Il vicesindaco Carlo Battistini ha chiarezza sulla vicenda giudiziaria del ristorante “I Gessi” – Soc. “Al Monte”, risponendo nel corso del Consiglio comunale all’interpellanza presentata dalla Consigliera Vania Santi (Cesena Siamo Noi). "L’azione di responsabilità nei confronti di dipendenti e amministratori pubblici è esercitata dalla Corte dei Conti - esordisce Battistini -. Per questo, il Segretario Generale del nostro Comune, con nota del 23 giugno 2016, ha inviato alla Procura della Corte dei Conti dell’Emilia-Romagna sia la sentenza di primo grado che quella di appello e gli atti relativi. Parimenti, saranno trasmesse le successive decisioni. Dopodiché, sarà la stessa Corte dei Conti a comunicarci contro chi ci potremo rivalere, esercitando un’azione di rivalsa che da lungo tempo abbiamo comunicato di voler concretizzare".

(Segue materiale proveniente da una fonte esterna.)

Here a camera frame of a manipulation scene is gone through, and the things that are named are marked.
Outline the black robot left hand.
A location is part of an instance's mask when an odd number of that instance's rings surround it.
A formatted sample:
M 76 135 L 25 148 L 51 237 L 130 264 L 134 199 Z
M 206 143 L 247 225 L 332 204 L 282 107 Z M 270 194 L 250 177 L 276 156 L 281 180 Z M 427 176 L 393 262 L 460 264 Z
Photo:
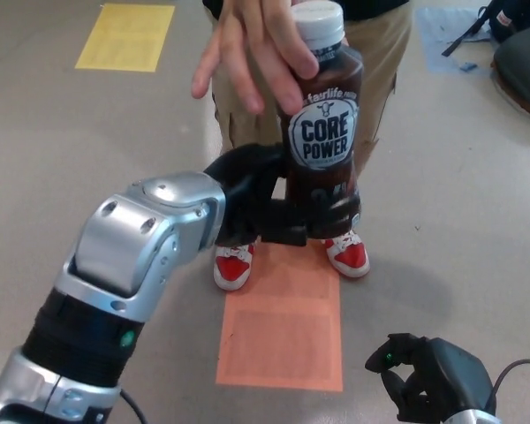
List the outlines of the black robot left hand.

"L’amministrazione comunale - ha evidenziato Battistini - non ha quindi mai personalizzato le responsabilità né fatto qualche gioco strano; ha semplicemente (e coerentemente, così ha agito) anticipato che, qualora vi fossero state ricadute erariali dalla vicenda (che a questo punto ci saranno, mi pare evidente), si sarebbero attivate le procedure necessarie alla chiamata in causa di chi ha sottoscritto atti dichiarati non conformi dalle sentenze. E così abbiamo fatto. Semplice e lineare". "La responsabilità contrattuale del Comune è stata accertata in via definitiva con la sentenza della Corte di Cassazione resa pubblica il 17 luglio - prosegue Battistini - Allo stato, non vi è ancora alcuna quantificazione del danno da risarcire e quindi l’evento lesivo non si è concretizzato. Si ricorda che a suo tempo il Giudice respinse la richiesta, avanzata dalla società Al Monte, di liquidazione di una provvisionale".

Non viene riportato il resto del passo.